In an end position, an omitted or zero `.C' stands for the field's
last character.  If the `-b' option was specified, the `.C' part of a
field specification is counted from the first nonblank character of the
field.

   A sort key position may also have any of the option letters `Mbdfinr'
appended to it, in which case the global ordering options are not used
for that particular field.  The `-b' option may be independently
attached to either or both of the start and end positions of a field
specification, and if it is inherited from the global options it will
be attached to both.  Keys may span multiple fields.

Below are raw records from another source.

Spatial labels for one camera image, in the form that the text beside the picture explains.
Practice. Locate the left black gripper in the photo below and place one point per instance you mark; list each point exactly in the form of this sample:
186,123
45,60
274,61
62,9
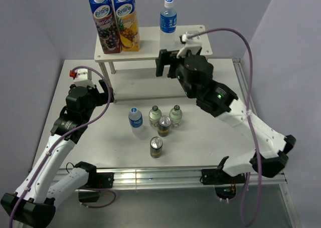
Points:
101,96

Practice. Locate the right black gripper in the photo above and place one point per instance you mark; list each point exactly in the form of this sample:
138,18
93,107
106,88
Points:
164,58

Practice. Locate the blue label water bottle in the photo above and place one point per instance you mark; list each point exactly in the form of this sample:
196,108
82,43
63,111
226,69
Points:
136,121
167,25

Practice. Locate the green cap soda bottle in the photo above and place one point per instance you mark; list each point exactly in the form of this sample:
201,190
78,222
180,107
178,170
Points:
175,115
154,116

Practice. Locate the black gold drink can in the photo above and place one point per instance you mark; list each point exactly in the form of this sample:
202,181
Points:
156,145
164,125

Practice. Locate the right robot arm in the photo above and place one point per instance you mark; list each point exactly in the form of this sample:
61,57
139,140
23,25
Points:
269,156

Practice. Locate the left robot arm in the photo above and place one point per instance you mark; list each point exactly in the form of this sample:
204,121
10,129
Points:
35,201

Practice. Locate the white two-tier shelf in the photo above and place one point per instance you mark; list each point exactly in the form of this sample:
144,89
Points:
132,74

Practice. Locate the pineapple juice carton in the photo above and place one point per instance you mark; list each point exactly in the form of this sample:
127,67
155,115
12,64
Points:
126,16

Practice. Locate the red grape juice carton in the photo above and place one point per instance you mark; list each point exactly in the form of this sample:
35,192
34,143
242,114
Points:
105,22

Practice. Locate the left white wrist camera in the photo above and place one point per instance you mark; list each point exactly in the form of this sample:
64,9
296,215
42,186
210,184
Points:
82,78

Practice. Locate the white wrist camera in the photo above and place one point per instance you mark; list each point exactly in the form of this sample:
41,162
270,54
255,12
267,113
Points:
191,43
82,78

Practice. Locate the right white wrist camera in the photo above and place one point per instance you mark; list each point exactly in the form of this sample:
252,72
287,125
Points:
191,43

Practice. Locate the aluminium side rail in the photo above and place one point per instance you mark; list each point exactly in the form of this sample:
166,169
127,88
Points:
244,90

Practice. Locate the aluminium mounting rail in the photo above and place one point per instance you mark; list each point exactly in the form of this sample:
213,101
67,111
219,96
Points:
160,177

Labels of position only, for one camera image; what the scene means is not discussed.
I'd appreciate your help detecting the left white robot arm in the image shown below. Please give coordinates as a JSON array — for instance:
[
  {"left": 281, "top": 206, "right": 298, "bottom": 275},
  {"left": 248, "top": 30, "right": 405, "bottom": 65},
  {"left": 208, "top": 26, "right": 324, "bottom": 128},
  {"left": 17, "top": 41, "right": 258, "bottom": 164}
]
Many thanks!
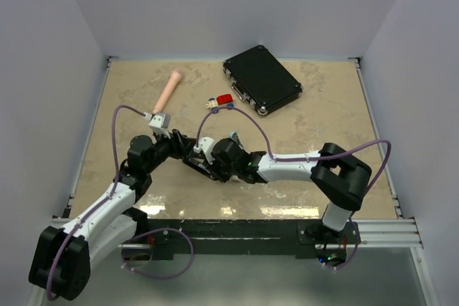
[{"left": 29, "top": 130, "right": 197, "bottom": 301}]

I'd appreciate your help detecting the aluminium frame rail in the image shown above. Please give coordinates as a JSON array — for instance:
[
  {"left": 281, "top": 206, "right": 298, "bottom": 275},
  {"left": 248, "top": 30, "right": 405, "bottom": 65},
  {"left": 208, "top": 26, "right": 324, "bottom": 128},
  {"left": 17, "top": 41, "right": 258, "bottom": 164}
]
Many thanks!
[{"left": 355, "top": 219, "right": 423, "bottom": 248}]

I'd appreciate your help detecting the red white toy car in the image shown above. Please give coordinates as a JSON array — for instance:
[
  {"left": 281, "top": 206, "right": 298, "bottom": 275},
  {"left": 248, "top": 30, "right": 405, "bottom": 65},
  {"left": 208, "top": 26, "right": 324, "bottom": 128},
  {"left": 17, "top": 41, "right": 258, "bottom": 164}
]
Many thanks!
[{"left": 205, "top": 94, "right": 234, "bottom": 110}]

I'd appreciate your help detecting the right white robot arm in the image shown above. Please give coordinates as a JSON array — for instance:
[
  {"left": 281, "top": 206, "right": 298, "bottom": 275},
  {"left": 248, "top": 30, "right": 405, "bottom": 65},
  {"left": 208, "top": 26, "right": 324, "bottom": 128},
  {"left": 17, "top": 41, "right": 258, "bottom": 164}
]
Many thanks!
[{"left": 194, "top": 137, "right": 372, "bottom": 244}]

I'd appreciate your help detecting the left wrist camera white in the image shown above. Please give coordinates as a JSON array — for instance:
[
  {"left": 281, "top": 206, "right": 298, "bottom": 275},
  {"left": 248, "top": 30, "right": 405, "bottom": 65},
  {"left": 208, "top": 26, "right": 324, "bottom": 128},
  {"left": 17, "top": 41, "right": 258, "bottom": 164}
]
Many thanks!
[{"left": 143, "top": 112, "right": 171, "bottom": 138}]

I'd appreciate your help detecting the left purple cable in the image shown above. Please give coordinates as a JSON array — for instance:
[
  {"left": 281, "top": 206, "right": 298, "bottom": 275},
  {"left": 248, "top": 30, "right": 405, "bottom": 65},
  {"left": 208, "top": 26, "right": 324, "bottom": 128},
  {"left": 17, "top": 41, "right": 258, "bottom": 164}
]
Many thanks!
[{"left": 45, "top": 105, "right": 195, "bottom": 302}]

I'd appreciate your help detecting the black stapler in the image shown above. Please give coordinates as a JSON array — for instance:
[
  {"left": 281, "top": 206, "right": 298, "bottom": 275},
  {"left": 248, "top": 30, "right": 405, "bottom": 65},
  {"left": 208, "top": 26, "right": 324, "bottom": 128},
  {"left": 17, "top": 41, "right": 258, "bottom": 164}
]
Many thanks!
[{"left": 181, "top": 151, "right": 217, "bottom": 181}]

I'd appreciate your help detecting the light blue stapler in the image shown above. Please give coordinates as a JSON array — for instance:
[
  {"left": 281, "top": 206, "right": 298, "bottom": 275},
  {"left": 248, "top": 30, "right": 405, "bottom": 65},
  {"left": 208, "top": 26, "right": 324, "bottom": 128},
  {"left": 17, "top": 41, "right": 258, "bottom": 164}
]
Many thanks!
[{"left": 229, "top": 131, "right": 242, "bottom": 146}]

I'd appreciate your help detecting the black metal-edged briefcase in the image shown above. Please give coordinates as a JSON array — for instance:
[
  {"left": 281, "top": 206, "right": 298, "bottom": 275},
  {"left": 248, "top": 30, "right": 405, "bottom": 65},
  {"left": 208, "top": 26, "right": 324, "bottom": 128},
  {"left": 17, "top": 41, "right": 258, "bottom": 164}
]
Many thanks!
[{"left": 222, "top": 44, "right": 303, "bottom": 117}]

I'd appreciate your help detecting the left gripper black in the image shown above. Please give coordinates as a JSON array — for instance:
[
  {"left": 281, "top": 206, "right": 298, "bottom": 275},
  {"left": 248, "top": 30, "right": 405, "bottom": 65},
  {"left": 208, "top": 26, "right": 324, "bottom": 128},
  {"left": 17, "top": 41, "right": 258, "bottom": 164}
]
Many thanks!
[{"left": 145, "top": 128, "right": 198, "bottom": 174}]

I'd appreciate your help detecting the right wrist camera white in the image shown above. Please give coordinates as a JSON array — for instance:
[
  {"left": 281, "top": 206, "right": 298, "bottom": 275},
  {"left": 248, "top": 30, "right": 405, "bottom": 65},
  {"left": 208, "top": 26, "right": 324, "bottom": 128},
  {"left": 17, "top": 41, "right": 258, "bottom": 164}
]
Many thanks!
[{"left": 194, "top": 137, "right": 216, "bottom": 163}]

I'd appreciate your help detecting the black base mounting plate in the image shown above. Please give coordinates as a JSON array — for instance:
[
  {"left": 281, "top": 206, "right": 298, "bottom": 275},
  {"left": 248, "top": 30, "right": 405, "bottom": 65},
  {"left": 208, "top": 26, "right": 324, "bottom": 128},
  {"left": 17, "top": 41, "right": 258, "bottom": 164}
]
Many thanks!
[{"left": 106, "top": 218, "right": 363, "bottom": 261}]

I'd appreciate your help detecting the purple cable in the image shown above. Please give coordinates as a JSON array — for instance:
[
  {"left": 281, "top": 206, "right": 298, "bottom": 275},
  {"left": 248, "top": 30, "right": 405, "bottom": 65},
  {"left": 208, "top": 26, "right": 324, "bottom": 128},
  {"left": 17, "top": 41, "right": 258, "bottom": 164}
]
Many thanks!
[
  {"left": 196, "top": 107, "right": 392, "bottom": 272},
  {"left": 45, "top": 105, "right": 195, "bottom": 302}
]

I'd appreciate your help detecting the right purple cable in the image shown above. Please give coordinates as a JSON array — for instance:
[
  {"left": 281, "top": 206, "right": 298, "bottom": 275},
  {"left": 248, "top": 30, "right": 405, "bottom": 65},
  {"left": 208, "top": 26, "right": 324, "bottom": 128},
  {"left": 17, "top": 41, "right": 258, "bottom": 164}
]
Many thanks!
[{"left": 196, "top": 107, "right": 392, "bottom": 272}]

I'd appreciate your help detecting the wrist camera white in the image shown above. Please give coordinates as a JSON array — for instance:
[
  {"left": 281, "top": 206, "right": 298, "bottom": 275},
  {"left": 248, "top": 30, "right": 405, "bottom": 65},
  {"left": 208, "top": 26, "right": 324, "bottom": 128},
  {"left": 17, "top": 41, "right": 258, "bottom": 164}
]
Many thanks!
[
  {"left": 143, "top": 112, "right": 171, "bottom": 138},
  {"left": 194, "top": 137, "right": 216, "bottom": 163}
]

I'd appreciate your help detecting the pink plastic flashlight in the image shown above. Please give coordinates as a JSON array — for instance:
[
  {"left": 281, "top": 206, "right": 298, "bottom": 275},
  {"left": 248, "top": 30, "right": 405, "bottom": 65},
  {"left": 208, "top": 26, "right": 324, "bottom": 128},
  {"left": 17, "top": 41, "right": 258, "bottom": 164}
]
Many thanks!
[{"left": 153, "top": 70, "right": 183, "bottom": 113}]

   On older systems, `sort' supports an obsolete origin-zero syntax
`+POS1 [-POS2]' for specifying sort keys.  POSIX 1003.1-2001 (*note
Standards conformance::) does not allow this; use `-k' instead.

   Here are some examples to illustrate various combinations of options.

   * Sort in descending (reverse) numeric order.

          sort -nr

   * Sort alphabetically, omitting the first and second fields.  This
     uses a single key composed of the characters beginning at the
     start of field three and extending to the end of each line.

          sort -k 3

   * Sort numerically on the second field and resolve ties by sorting
     alphabetically on the third and fourth characters of field five.
     Use `:' as the field delimiter.

          sort -t : -k 2,2n -k 5.3,5.4

     Note that if you had written `-k 2' instead of `-k 2,2' `sort'
     would have used all characters beginning in the second field and
     extending to the end of the line as the primary _numeric_ key.
     For the large majority of applications, treating keys spanning
     more than one field as numeric will not do what you expect.

     Also note that the `n' modifier was applied to the field-end
     specifier for the first key.  It would have been equivalent to
     specify `-k 2n,2' or `-k 2n,2n'.  All modifiers except `b' apply
     to the associated _field_, regardless of whether the modifier
     character is attached to the field-start and/or the field-end part
     of the key specifier.

   * Sort the password file on the fifth field and ignore any leading
     blanks.  Sort lines with equal values in field five on the numeric
     user ID in field three.

          sort -t : -k 5b,5 -k 3,3n /etc/passwd

     An alternative is to use the global numeric modifier `-n'.

          sort -t : -n -k 5b,5 -k 3,3 /etc/passwd

   * Generate a tags file in case-insensitive sorted order.

          find src -type f -print0 | sort -t / -z -f | xargs -0 etags --append

     The use of `-print0', `-z', and `-0' in this case means that
     pathnames that contain Line Feed characters will not get broken up
     by the sort operation.

     Finally, to ignore both leading and trailing blanks, you could
     have applied the `b' modifier to the field-end specifier for the
     first key,

          sort -t : -n -k 5b,5b -k 3,3 /etc/passwd

     or by using the global `-b' modifier instead of `-n' and an
     explicit `n' with the second key specifier.

          sort -t : -b -k 5,5 -k 3,3n /etc/passwd


   ---------- Footnotes ----------

   (1) If you use a non-POSIX locale (e.g., by setting `LC_ALL' to
`en_US'), then `sort' may produce output that is sorted differently
than you're accustomed to.  In that case, set the `LC_ALL' environment
variable to `C'.  Note that setting only `LC_COLLATE' has two problems.
First, it is ineffective if `LC_ALL' is also set.  Second, it has
undefined behavior if `LC_CTYPE' (or `LANG', if `LC_CTYPE' is unset) is
set to an incompatible value.  For example, you get undefined behavior
if `LC_CTYPE' is `ja_JP.PCK' but `LC_COLLATE' is `en_US.UTF-8'.